| INFORMATION |
____

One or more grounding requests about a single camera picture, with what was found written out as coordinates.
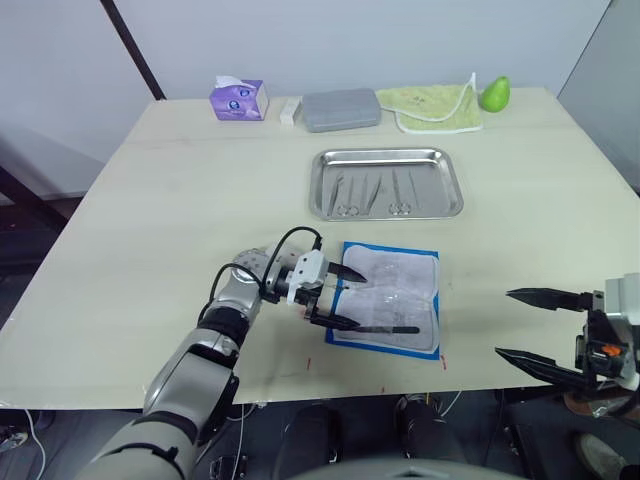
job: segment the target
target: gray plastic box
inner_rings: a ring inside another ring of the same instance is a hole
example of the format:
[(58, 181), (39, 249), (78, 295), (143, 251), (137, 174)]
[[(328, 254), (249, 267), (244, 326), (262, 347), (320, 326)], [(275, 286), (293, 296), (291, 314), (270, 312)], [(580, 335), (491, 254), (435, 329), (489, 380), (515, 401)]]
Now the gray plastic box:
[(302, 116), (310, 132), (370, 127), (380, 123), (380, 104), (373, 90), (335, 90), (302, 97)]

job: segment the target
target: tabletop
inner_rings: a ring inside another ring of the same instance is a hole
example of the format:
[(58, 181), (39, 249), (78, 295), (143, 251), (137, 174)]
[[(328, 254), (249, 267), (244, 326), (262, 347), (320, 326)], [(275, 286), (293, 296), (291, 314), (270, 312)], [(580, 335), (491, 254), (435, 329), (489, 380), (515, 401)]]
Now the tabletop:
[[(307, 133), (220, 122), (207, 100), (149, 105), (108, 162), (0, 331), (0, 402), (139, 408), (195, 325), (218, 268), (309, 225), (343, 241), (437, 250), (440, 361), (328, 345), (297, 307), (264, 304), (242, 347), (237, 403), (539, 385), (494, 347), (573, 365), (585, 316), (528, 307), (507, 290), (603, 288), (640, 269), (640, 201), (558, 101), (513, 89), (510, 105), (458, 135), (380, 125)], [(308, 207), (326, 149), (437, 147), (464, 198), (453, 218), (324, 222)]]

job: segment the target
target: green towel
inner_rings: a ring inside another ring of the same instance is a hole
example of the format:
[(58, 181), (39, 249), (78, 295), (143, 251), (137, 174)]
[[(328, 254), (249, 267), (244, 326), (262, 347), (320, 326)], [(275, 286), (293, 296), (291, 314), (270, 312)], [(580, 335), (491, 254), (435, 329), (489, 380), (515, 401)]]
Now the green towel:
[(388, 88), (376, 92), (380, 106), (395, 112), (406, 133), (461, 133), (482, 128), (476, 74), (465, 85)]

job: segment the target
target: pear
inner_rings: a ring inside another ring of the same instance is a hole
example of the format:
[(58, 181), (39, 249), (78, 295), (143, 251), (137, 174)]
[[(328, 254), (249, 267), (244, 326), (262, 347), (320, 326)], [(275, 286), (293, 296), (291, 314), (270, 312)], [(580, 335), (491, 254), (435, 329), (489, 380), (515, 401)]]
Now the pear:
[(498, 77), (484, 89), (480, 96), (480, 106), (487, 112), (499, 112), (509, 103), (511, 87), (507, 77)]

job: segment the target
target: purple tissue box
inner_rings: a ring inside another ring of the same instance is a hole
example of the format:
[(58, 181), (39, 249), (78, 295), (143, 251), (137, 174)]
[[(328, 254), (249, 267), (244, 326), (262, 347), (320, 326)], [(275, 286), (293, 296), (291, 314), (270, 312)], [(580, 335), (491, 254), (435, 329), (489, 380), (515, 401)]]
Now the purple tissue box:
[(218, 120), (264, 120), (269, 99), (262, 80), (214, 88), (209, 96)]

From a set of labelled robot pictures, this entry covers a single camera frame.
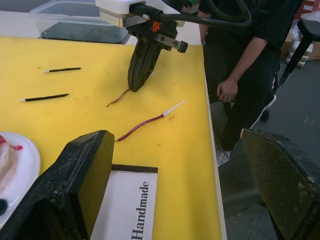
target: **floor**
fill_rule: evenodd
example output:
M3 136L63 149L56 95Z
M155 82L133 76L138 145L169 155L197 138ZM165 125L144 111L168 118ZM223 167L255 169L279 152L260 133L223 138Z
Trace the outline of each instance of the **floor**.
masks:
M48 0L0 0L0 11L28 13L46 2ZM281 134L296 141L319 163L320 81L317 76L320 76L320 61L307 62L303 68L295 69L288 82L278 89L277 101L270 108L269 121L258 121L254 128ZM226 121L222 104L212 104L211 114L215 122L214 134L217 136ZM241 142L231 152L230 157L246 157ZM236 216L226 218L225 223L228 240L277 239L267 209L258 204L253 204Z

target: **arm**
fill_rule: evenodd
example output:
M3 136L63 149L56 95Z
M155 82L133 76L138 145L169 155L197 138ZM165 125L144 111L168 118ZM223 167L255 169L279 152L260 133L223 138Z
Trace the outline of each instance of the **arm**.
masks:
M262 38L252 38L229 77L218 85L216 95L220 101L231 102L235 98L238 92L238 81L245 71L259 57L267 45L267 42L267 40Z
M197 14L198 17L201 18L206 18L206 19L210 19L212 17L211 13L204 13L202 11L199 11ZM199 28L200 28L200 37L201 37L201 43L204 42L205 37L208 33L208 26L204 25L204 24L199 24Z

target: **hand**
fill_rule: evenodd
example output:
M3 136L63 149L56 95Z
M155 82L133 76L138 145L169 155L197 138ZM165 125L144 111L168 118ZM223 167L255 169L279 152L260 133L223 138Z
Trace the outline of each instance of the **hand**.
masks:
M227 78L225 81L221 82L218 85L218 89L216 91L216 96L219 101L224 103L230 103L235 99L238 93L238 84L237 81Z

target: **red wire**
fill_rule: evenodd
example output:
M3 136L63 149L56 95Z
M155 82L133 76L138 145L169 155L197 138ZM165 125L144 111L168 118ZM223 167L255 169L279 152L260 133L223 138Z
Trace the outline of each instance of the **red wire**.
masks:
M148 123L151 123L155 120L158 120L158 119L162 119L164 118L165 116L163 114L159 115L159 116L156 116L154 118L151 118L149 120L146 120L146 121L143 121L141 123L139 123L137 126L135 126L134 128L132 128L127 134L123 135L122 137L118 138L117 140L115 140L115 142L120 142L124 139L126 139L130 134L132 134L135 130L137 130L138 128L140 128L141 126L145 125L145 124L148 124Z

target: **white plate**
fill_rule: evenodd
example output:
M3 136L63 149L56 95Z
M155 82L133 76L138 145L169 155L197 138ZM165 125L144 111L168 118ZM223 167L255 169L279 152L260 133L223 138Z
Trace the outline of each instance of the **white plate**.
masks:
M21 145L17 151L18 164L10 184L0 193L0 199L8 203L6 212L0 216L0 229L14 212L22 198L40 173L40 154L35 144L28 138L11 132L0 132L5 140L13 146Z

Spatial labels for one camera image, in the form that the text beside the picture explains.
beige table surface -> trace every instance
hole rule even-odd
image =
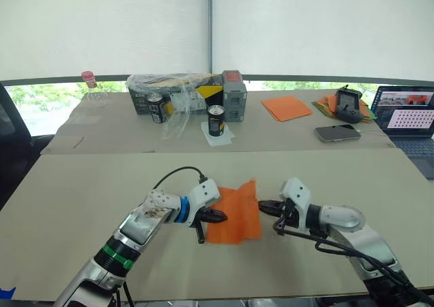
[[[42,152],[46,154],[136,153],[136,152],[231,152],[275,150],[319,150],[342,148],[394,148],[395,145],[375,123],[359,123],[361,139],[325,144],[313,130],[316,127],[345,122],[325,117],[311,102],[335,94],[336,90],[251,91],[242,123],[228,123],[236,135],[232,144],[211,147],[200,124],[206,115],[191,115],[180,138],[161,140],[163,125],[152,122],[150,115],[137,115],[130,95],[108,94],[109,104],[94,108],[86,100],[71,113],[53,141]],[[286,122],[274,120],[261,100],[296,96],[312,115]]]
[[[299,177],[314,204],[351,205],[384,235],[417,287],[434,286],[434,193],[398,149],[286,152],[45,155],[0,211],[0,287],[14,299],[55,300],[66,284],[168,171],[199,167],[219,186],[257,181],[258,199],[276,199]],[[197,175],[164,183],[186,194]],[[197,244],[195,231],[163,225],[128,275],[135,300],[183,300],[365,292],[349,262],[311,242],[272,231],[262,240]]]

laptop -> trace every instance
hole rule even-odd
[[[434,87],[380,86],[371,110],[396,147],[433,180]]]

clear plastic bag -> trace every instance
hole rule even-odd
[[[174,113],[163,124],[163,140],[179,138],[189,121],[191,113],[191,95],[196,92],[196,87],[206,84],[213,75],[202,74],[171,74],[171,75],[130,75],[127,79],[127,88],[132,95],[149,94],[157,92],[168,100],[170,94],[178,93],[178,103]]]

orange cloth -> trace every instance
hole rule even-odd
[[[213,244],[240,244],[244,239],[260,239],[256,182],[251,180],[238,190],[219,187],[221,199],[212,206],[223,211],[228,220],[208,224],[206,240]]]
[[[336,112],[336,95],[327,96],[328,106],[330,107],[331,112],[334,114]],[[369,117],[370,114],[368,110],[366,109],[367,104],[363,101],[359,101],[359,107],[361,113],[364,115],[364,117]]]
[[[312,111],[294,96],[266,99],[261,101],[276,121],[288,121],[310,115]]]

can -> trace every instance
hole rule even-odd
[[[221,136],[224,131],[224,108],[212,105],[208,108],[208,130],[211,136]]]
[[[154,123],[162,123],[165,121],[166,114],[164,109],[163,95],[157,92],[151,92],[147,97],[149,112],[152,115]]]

____

| HOW TO COMPLETE THIS TASK |
For every line of the data above that contains "plate", copy that line.

| YOUR SOLUTION |
target: **white plate**
Trace the outline of each instance of the **white plate**.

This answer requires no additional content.